Equity managers, meanwhile, have cut the size of their overall bets and pulled back on wagers on stocks rising, he said. “It’s extremely difficult to manage a strategy on a binary outcome,” he added.

Fiona Frick, chief executive of Swiss investment firm Unigestion, said her firm had been balancing risks by buying put options — the right to sell at a pre-determined price — but also buying futures on underlying assets, which would make money if markets moved higher.

Even conducting private polling as a way of gaining an edge in an election — a strategy some hedge funds used for the Brexit vote — is fraught with danger. One senior hedge fund executive told the Financial Times they were unlikely to use such polling again after it backfired during another election. “It felt like we had an inside edge, which gave us some comfort, and we were completely wrong [about the result]”, the person said.

Sentiment among investors over the US election has switched markedly of late. Typically, Democratic victories are perceived as a path to higher taxes that dent corporate profits and drag equities lower.

That preconception sticks despite even recent historical examples: the benchmark S&P 500 index of US stocks more than doubled from the time Democrat Barack Obama was elected in 2008 to Mr Trump’s victory eight years later.

In 2020, though, a Democratic victory is not the bulls’ most problematic result. Instead, a contested outcome with Mr Trump refusing to accept a loss and clinging to power is thought to be much more disruptive. A Democratic win bringing higher levels of fiscal spending may instead be the most favourable outcome for stocks, analysts have said.

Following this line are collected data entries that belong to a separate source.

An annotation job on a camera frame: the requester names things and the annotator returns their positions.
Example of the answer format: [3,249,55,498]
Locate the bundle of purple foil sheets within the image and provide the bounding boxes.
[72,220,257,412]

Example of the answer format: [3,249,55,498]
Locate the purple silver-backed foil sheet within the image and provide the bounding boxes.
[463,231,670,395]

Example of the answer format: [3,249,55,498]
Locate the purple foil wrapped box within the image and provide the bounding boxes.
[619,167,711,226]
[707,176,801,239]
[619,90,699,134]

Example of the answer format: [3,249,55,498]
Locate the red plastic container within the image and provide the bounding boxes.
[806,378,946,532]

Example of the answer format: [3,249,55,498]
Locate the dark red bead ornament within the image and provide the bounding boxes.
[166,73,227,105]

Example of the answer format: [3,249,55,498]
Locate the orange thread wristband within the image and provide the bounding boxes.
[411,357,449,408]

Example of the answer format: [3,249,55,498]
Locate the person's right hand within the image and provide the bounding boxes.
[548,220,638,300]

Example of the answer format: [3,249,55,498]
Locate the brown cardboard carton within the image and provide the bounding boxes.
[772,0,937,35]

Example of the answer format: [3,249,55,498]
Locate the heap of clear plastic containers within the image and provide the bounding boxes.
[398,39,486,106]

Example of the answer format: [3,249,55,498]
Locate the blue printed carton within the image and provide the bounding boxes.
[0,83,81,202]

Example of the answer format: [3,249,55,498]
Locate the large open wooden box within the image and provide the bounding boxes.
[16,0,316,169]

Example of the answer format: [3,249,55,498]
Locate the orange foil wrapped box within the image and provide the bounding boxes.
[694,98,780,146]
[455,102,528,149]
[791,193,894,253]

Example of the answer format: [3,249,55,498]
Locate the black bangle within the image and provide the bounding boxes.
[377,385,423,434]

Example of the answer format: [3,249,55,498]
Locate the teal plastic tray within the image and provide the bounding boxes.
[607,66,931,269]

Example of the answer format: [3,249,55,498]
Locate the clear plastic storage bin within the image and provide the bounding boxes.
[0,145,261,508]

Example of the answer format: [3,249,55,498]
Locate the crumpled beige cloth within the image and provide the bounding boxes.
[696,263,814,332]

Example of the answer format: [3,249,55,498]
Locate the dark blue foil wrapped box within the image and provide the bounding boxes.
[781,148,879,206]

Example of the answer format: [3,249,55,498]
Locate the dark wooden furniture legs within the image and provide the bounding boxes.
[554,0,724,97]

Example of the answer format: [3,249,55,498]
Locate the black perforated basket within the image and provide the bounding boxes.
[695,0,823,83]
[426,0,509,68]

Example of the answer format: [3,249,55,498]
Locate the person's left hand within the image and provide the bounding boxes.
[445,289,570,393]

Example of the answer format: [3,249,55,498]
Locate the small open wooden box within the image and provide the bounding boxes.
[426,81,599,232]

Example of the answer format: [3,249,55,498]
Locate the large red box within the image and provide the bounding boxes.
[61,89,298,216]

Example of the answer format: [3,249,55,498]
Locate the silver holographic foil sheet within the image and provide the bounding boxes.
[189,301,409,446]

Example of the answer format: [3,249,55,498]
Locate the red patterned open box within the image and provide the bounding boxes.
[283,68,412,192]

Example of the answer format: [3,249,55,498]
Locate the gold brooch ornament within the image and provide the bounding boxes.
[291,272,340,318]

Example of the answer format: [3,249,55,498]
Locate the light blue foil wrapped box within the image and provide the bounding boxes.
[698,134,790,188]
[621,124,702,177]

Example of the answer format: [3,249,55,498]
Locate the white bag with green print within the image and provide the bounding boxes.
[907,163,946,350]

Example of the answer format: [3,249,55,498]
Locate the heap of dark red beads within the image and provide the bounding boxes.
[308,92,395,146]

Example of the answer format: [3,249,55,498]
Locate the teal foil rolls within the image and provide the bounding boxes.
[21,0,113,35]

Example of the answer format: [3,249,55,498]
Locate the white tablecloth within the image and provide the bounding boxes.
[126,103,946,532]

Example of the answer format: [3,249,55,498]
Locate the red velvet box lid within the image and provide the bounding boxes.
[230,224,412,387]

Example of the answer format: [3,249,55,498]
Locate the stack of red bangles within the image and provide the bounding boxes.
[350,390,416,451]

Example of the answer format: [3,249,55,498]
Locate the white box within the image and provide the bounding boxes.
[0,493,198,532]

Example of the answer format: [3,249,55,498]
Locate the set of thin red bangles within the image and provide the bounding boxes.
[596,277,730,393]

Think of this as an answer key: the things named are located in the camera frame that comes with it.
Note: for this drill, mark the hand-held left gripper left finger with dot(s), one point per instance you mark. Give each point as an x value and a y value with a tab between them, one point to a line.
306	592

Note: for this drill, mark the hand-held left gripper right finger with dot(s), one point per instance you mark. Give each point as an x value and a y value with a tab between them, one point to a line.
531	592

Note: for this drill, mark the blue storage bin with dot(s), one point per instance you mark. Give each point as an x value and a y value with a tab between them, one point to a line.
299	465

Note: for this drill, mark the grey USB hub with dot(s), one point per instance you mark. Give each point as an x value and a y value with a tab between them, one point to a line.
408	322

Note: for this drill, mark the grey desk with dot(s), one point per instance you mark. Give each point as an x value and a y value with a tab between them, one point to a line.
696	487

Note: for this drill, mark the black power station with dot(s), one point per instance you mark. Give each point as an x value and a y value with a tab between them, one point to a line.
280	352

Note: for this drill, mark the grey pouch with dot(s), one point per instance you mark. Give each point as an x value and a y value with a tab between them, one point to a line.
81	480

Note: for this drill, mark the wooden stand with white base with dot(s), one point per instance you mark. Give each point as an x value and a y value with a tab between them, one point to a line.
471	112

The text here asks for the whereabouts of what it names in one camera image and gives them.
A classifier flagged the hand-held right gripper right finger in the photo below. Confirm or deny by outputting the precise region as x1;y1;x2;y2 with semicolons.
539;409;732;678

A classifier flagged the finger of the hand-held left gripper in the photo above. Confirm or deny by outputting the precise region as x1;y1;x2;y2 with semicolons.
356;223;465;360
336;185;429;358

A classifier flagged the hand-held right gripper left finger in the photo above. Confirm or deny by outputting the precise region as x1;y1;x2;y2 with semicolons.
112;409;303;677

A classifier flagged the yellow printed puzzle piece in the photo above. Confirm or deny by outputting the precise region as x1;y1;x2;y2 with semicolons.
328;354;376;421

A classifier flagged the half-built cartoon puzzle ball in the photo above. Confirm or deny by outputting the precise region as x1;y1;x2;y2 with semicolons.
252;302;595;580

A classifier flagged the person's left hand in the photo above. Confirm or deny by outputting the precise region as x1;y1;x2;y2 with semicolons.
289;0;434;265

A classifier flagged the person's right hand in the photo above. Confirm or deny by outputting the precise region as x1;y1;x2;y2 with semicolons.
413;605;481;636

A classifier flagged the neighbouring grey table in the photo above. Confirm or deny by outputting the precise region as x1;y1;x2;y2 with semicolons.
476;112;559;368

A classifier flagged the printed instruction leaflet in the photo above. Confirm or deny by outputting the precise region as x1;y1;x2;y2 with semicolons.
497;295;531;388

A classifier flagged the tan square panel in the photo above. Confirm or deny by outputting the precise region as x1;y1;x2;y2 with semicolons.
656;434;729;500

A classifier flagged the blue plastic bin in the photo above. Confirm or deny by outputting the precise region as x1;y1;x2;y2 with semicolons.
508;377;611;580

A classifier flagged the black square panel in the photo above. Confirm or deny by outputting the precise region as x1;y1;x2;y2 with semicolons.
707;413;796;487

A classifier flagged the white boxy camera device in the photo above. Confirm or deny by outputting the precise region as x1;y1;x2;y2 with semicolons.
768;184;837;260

Even in the event of a sell-off, investors say reliable hedges are harder to find. Typically, US government bonds, the global haven asset, perform well in periods of stress. But yields on such debt are already minuscule, since the US Federal Reserve cut benchmark interest rates to near-zero in the depths of the coronavirus shock in March, giving the bonds little room to rally further in price. Equity put options, which profit from a drop in stock markets, are already expensive. 

“A few years ago, I’d have told you it’s easy,” said Amundi’s Mr Mortier. “Now I’m a bit sceptical about putting on aggressive hedges, even though we have a feeling that something will happen.”